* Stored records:

● ● ● ● ●

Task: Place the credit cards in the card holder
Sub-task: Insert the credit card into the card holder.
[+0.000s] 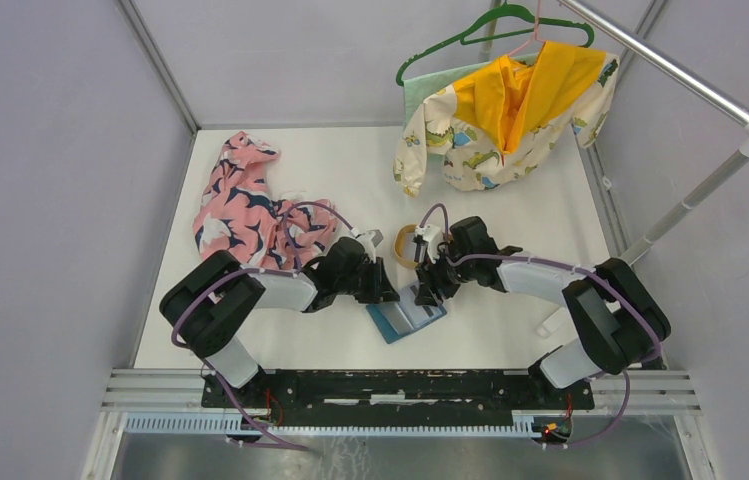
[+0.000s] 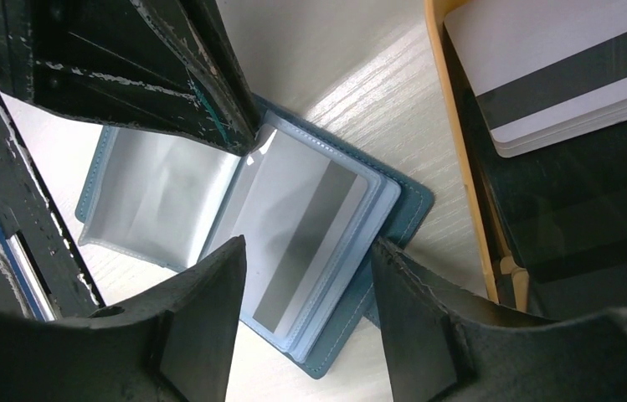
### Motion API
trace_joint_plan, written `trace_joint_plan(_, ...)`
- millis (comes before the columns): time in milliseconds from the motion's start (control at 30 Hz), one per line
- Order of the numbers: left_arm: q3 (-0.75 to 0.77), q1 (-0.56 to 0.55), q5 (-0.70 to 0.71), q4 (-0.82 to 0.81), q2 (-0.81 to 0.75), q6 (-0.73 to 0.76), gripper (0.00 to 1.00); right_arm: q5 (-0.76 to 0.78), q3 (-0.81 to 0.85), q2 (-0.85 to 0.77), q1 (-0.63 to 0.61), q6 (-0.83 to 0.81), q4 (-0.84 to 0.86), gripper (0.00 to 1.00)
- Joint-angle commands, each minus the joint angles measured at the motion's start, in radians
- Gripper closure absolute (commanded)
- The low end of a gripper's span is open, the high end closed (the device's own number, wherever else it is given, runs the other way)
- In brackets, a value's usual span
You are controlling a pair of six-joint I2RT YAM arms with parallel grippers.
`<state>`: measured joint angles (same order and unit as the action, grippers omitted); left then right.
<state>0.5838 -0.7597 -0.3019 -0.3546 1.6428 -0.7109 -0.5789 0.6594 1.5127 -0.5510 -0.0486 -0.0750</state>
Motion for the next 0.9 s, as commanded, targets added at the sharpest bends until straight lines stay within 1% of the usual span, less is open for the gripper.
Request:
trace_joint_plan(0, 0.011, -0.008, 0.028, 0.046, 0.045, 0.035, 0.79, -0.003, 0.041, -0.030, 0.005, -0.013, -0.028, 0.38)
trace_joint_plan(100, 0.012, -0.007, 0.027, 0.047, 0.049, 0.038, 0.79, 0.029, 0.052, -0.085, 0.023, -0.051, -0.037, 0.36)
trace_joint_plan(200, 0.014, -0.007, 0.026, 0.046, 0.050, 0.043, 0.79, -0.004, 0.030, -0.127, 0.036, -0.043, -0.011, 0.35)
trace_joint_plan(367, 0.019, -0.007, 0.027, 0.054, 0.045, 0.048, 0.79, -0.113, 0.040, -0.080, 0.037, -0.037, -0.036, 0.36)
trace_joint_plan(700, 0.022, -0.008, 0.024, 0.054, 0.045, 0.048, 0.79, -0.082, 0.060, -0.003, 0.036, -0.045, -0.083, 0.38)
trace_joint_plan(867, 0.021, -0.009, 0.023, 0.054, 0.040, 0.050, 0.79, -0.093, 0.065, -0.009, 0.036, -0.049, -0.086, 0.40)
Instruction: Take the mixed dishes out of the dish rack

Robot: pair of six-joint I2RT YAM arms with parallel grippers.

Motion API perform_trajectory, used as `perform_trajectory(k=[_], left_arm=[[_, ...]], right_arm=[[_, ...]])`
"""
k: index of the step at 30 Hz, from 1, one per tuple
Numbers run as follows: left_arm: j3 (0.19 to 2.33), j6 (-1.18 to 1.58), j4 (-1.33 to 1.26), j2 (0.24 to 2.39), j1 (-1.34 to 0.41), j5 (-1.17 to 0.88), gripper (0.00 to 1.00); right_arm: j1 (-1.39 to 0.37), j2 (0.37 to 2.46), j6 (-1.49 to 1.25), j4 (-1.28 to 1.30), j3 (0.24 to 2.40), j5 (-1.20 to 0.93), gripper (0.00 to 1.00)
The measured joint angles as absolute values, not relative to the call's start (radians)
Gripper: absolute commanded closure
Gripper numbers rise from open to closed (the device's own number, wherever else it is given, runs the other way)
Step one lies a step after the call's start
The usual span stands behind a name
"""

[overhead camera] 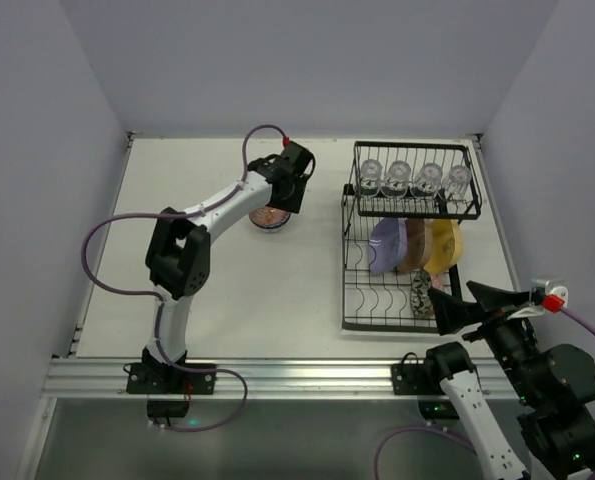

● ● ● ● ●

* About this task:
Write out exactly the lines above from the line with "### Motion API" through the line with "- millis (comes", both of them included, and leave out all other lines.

* Output for this exercise:
### Motion API
trace_joint_plan, written `trace_joint_plan(_, ...)`
- millis (comes before the columns): time in milliseconds from the motion's start (control at 30 Hz), one per line

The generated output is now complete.